Sensorimotor cortex ablation prevents H-reflex up-conditioning and causes a paradoxical response to down-conditioning in rats.

Operant conditioning of the H-reflex, a simple model for skill acquisition, requires the corticospinal tract (CST) and does not require other major descending pathways. To further explore its mechanisms, we assessed the effects of ablating contralateral sensorimotor cortex (cSMC). In 22 Sprague-Dawley rats, the hindlimb area of left cSMC was ablated. EMG electrodes were implanted in the right soleus muscle and a stimulating cuff was placed around the right posterior tibial nerve. When EMG remained in a specified range, nerve stimulation just above the M response threshold elicited the H-reflex. In control mode, no reward occurred. In conditioning mode, reward occurred if H-reflex size was above (HRup mode) or below (HRdown mode) a criterion value. After exposure to the control mode for > or = 10 days, each rat was exposed for another 50 days to the control mode, the HRup mode, or the HRdown mode. In control and HRup rats, final H-reflex size was not significantly different from initial H-reflex size. In contrast, in HRdown rats, final H-reflex size was significantly increased to an average of 136% of initial size. Thus like recent CST transection, cSMC ablation greatly impaired up-conditioning.
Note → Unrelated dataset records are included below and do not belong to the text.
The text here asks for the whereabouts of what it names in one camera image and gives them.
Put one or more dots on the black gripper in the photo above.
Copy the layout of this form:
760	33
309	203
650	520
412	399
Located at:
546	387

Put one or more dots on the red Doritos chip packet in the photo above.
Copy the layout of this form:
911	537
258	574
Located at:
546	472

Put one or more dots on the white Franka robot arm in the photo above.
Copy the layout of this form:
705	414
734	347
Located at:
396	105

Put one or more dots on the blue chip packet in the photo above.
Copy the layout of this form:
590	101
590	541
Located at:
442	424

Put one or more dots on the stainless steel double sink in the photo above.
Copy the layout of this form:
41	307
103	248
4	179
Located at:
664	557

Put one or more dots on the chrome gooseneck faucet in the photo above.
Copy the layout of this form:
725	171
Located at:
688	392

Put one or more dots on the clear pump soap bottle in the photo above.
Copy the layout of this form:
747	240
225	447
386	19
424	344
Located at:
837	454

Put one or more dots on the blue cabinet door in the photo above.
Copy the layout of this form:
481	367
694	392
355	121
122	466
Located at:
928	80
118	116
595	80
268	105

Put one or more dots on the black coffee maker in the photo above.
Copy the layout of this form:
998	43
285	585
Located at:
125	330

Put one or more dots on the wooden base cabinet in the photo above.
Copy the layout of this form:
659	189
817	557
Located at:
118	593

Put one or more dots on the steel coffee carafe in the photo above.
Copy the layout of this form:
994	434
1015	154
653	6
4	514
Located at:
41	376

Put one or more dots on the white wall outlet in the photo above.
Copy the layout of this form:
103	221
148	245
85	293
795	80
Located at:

However, unlike recent CST transection, cSMC produced a paradoxical response to down-conditioning: the H-reflex actually increased. These results confirm the critical role of cSMC in H-reflex conditioning and suggest that this role extends beyond producing essential CST activity. Its interactions with ipsilateral SMC or other areas contribute to the complex pattern of spinal and supraspinal plasticity that underlies H-reflex conditioning.